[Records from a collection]

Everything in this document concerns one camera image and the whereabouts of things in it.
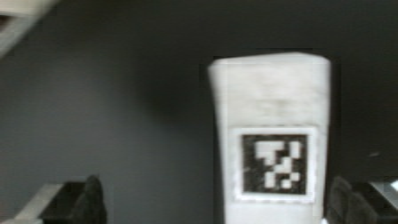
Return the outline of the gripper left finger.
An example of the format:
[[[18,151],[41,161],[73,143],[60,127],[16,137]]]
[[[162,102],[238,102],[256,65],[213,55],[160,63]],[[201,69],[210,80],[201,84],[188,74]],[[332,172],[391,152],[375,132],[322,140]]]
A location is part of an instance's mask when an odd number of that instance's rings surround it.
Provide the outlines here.
[[[44,184],[7,224],[107,224],[101,181]]]

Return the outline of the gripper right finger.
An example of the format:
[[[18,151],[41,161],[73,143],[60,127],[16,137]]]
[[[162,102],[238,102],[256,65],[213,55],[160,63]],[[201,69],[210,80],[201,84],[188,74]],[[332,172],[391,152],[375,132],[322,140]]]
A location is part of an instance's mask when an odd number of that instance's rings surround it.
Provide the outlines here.
[[[350,183],[334,178],[327,199],[329,224],[398,224],[394,181]]]

> What you are asked to do:
Retype the data above exactly; pictures are not part of the copy.

> Solution:
Everything in this document concerns one camera image and the whereabouts of things in it.
Return the outline of the gripper left finger.
An example of the format:
[[[18,151],[41,161],[73,143],[60,127],[16,137]]]
[[[162,102],[238,102],[256,65],[213,55],[160,63]],[[201,69],[210,80],[201,84],[188,74]],[[332,172],[391,152],[375,132],[322,140]]]
A location is part of an instance's mask when an odd number of that instance's rings surround it.
Provide the outlines here.
[[[44,184],[7,224],[107,224],[101,181]]]

Return the outline of the gripper right finger.
An example of the format:
[[[18,151],[41,161],[73,143],[60,127],[16,137]]]
[[[162,102],[238,102],[256,65],[213,55],[160,63]],[[201,69],[210,80],[201,84],[188,74]],[[332,172],[391,152],[375,132],[322,140]]]
A location is part of an instance's mask when an odd number of that instance's rings surround it.
Provide the outlines here.
[[[350,183],[334,178],[327,199],[329,224],[398,224],[394,181]]]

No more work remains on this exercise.